The Road to Compromise
A former bus driver has sued the Capital Area Rural Transportation System, charging that the nine-county transit service discriminated against him based on his religion when he was fired for refusing to drive a woman to a Planned Parenthood clinic in January.
“Edwin Graning …was ‘concerned that he might be transporting a client to undergo an abortion …’ ”
—Austin American-Statesman, July 16, 2010
Capital Area Rural Transportation
Center Employee Newsletter
Hi! We are sorry to report Edwin Graning will no longer be a part of the CARTS family. We will all miss Edwin’s spontaneous sermons about the rapture and the precise temperature awaiting those who roast in hell.
Moving on, we are happy to welcome three new drivers: Lance LeBeau, a former fashion consultant from Dallas; Helen Ann Wesner, whose hobbies are memorizing the Bible and cross-stitching patriotic dish towels; and Harmony Meadows, who calls herself a “militant vegan and aspiring pyromaniac.” (Ha! We can already tell Harmony has a wacky sense of humor!)
We’re sure all of you read the news accounts of Lance LeBeau’s refusal to drive three women to Chico’s. As Lance told Channel 8, “Chico’s is a horrible place. Women come out of there looking like overdosed, dessicated Christmas trees. I’m just trying to save these women from themselves.”
We are happy to report that a resolution was reached after the three women in question agreed to let Lance drive them to the new Nordstrom Rack store, instead. Too bad the news media isn’t interested in happy endings!
Well, it certainly has been an active spring around here!
We’re guessing you all have heard about the lawsuit filed by the teenage couple against CARTS. Helen Ann Wesner, normally one of our most reliable and steadfast employees, objected to taking the couple to Mount Bonnell after dark. As Helen Ann explained it, “I could tell from the looks on their faces what they were gonna be up to there. I wasn’t having no part of it. Next thing you know, they would have been headed to Planned Parenthood!”
Until the lawsuit is settled, Helen Ann is taking time off to rest and reacquaint herself with the Book of Job, her favorite book in the Bible.
Anybody who wants to be part of a boring workplace should never come to CARTS—ha, ha! You probably heard the allegations made by Harrison R. Smythe Sr. and Harrison R. Smythe Jr. that our driver, Harmony Meadows, tried to set them on fire when they asked to be transported to McBride’s Gun Shop. The Smythes are said to be contemplating legal action based on their “Constitutional, God-given right to shoot anything we damn well please.”
We are sad to report that Harmony has resigned her position, effective immediately, to teach ashtanga yoga at a nearby ashram. Helen Ann Wesner will be filling in, as needed.
As you may have heard, Lance LeBeau refused to transport a passenger since “she was obese and needed to walk instead.” The rejected passenger bashed in the van’s back window, causing $250 in damage. In other news, Harmony Meadows is returning to CARTS after a fire of suspicious origin destroyed the House of Bliss Ashram.
After much soul-searching, weeks of controversy, a small grass fire outside our building, and three sit-ins, we have finally reached a re-thinking of our CARTS workplace agreeable to all. Here is our new schedule:
6 a.m.: New employee Harrison Smythe Sr. will drive the Armed and Dangerous Second Amendment route. Open to carnivores, Tea Partiers, special discounts for military vets, Branch Davidian survivors. Security provided by Harrison Smythe Jr.

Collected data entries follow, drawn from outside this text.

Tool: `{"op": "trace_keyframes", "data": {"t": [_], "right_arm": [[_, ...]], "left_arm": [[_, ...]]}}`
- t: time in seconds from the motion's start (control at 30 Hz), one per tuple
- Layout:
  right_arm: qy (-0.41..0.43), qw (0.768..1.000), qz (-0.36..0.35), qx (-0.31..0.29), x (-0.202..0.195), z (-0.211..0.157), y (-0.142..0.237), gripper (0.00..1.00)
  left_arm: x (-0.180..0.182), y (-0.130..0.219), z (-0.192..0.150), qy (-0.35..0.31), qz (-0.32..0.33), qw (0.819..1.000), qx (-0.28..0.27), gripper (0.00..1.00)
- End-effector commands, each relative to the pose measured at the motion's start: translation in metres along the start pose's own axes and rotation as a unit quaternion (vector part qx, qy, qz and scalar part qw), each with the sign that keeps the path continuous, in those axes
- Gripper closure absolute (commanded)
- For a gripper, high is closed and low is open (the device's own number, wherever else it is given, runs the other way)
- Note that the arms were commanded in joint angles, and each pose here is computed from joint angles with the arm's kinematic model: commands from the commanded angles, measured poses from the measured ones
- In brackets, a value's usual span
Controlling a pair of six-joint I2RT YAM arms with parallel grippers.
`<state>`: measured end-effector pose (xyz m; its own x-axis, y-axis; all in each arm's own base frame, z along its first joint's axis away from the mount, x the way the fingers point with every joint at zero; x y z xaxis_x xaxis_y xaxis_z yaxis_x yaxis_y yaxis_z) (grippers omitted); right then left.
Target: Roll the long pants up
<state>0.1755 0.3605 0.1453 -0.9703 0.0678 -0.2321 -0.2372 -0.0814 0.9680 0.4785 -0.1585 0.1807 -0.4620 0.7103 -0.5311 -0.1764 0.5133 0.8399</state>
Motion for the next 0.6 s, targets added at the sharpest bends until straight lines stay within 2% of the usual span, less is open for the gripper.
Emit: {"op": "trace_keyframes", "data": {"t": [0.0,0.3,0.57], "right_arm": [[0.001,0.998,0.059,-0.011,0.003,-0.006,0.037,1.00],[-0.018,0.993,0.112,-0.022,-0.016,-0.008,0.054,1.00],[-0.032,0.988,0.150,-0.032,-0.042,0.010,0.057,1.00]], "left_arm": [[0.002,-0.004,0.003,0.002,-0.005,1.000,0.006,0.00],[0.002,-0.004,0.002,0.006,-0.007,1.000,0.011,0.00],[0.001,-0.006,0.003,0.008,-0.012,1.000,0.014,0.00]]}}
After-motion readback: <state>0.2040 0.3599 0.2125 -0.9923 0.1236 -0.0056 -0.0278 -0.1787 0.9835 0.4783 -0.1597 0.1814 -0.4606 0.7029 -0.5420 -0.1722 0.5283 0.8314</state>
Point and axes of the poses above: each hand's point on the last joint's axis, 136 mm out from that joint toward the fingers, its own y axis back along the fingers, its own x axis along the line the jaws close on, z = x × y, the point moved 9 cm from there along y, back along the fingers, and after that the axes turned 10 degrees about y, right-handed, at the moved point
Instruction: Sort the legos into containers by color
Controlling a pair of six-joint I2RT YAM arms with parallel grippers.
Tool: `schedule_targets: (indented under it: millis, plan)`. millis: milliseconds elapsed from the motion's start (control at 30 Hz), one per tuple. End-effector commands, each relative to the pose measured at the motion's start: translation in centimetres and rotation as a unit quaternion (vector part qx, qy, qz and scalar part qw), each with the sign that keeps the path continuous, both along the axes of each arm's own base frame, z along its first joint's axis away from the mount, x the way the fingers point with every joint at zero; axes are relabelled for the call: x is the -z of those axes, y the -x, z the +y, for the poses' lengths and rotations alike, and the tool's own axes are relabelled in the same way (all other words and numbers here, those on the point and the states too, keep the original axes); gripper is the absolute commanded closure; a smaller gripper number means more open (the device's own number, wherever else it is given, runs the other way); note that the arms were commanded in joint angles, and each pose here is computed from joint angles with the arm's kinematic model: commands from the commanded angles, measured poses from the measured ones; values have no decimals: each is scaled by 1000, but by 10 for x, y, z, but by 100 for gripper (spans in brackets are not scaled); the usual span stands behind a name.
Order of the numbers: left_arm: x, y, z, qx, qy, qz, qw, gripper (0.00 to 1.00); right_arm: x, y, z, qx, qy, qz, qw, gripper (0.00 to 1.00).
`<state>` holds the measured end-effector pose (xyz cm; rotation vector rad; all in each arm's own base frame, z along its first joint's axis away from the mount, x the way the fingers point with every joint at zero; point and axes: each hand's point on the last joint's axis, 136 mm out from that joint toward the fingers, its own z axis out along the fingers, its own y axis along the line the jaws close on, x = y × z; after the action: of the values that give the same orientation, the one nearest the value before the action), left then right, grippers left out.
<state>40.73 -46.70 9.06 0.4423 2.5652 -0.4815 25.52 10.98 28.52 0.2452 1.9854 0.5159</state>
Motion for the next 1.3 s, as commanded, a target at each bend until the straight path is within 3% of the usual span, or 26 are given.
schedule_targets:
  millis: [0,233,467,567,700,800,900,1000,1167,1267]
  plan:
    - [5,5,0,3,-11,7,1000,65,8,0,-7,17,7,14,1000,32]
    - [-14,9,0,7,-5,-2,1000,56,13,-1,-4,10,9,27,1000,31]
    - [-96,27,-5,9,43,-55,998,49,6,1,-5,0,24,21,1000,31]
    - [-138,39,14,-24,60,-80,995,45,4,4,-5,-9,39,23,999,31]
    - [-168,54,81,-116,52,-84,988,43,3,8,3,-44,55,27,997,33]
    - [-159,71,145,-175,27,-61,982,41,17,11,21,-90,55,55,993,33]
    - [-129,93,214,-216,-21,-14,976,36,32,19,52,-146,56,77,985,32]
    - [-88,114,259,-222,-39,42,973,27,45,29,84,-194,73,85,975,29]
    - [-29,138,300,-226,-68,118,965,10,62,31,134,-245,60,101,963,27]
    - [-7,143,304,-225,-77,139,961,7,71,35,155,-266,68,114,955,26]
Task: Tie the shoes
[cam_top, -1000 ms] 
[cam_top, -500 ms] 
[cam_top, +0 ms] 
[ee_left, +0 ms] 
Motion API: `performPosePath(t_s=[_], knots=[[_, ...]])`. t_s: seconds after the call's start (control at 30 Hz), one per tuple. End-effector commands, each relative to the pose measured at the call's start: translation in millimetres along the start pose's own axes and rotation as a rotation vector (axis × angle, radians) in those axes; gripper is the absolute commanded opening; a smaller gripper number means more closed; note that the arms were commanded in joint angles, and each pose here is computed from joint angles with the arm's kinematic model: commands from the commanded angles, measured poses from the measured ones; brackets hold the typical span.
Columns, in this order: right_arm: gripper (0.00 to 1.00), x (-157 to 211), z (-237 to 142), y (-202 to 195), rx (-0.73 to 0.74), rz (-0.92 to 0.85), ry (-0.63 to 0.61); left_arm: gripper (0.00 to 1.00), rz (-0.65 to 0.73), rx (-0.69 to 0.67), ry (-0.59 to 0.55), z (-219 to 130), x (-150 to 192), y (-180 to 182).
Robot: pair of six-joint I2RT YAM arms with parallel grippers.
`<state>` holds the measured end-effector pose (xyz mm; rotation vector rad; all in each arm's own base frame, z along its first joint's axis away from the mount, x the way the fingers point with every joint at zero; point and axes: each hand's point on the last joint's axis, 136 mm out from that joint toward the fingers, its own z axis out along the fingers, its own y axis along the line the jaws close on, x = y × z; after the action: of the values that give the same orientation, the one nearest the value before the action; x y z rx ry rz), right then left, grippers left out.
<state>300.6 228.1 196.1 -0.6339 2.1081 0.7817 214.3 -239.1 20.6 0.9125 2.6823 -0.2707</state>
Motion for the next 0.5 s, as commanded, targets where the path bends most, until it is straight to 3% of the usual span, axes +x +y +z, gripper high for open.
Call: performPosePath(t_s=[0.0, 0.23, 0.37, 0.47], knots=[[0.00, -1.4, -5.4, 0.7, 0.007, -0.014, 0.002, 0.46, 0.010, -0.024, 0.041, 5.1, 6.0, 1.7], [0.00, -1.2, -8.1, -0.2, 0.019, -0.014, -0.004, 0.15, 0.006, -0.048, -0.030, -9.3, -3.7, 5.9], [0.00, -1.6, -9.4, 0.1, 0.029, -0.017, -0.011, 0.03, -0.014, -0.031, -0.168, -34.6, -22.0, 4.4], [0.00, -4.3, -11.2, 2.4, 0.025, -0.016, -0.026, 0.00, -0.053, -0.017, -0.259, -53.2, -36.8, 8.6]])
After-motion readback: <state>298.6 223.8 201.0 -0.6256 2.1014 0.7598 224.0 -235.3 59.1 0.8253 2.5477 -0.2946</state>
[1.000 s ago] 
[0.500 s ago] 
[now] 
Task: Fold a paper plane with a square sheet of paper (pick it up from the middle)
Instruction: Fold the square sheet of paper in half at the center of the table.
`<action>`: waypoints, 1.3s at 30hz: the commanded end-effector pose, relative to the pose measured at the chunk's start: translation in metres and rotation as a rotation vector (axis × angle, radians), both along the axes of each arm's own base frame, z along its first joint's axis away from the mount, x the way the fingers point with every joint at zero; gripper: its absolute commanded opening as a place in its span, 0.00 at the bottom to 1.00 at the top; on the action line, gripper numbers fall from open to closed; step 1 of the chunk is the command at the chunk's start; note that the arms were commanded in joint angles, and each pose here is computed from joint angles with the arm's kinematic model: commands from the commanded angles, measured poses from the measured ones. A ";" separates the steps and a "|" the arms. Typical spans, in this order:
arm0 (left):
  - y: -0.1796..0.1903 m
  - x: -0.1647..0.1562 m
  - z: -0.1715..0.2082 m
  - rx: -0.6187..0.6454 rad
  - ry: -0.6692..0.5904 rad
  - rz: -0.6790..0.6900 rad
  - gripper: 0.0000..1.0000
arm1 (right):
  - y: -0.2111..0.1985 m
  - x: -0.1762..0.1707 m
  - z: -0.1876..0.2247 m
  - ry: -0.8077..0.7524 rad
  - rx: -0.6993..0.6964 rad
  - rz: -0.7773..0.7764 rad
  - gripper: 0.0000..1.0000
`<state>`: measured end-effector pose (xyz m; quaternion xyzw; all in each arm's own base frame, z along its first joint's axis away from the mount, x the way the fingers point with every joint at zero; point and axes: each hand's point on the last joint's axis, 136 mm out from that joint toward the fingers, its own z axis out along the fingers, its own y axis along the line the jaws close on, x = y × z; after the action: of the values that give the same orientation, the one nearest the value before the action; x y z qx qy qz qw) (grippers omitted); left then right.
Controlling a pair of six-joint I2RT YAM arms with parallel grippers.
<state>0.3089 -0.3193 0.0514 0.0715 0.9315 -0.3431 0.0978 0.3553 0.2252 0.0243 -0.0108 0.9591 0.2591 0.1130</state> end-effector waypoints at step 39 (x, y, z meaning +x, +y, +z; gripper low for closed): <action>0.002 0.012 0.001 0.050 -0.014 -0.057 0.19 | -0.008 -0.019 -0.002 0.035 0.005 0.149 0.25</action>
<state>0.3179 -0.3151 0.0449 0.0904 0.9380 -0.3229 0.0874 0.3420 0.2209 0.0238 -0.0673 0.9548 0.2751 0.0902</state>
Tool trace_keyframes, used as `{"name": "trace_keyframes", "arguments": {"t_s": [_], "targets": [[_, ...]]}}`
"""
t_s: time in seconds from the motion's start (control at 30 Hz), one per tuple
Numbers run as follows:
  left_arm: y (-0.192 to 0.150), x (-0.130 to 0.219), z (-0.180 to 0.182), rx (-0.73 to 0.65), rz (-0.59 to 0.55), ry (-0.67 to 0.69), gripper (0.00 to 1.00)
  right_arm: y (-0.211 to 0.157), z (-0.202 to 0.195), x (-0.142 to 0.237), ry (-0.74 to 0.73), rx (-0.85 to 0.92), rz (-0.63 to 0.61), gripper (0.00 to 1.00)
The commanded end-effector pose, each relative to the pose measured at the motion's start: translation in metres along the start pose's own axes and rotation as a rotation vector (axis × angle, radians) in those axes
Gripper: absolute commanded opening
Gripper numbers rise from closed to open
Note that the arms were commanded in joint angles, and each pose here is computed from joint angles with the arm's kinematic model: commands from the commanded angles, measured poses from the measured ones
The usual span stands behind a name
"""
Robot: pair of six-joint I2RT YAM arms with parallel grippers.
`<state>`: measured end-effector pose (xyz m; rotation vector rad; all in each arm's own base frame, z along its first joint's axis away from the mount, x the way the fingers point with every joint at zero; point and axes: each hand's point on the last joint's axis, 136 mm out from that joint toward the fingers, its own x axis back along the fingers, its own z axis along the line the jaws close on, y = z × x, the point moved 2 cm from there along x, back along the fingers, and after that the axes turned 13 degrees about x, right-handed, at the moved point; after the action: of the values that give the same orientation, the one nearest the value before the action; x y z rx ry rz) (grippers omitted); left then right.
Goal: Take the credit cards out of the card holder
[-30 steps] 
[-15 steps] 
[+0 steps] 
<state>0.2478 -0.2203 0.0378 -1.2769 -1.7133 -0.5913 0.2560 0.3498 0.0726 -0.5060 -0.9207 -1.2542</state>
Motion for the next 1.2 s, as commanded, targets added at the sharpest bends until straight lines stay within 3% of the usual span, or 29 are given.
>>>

8:55 a.m.: Helen Ann Wesner will commandeer the Purity Route, stopping at Target stores and local churches (surcharge applicable for Roman Catholic churches). No fornicators, sluts or secular humanists. Passengers will meet for brief prayer denouncing the Obama administration before departing at 9 a.m. sharp.
11:30a.m.: Lance LeBeau drives the Fashion Spectacular, stopping at boutiques and spas he deems acceptable. Discounts for those who sign Lance’s Pro-Gay Marriage petition, addressed to his “very good friend, Rick Perry.” Passenger height, weight, fashion-sensibility requirements will be strictly enforced.
1:30 p.m.: Harmony Meadows, recently acquitted of arson charges, drives the I Brake For All Animals Except People special, stopping at yoga studios, vegan workshops. Free colon detox to first three passengers—but bring your own hose!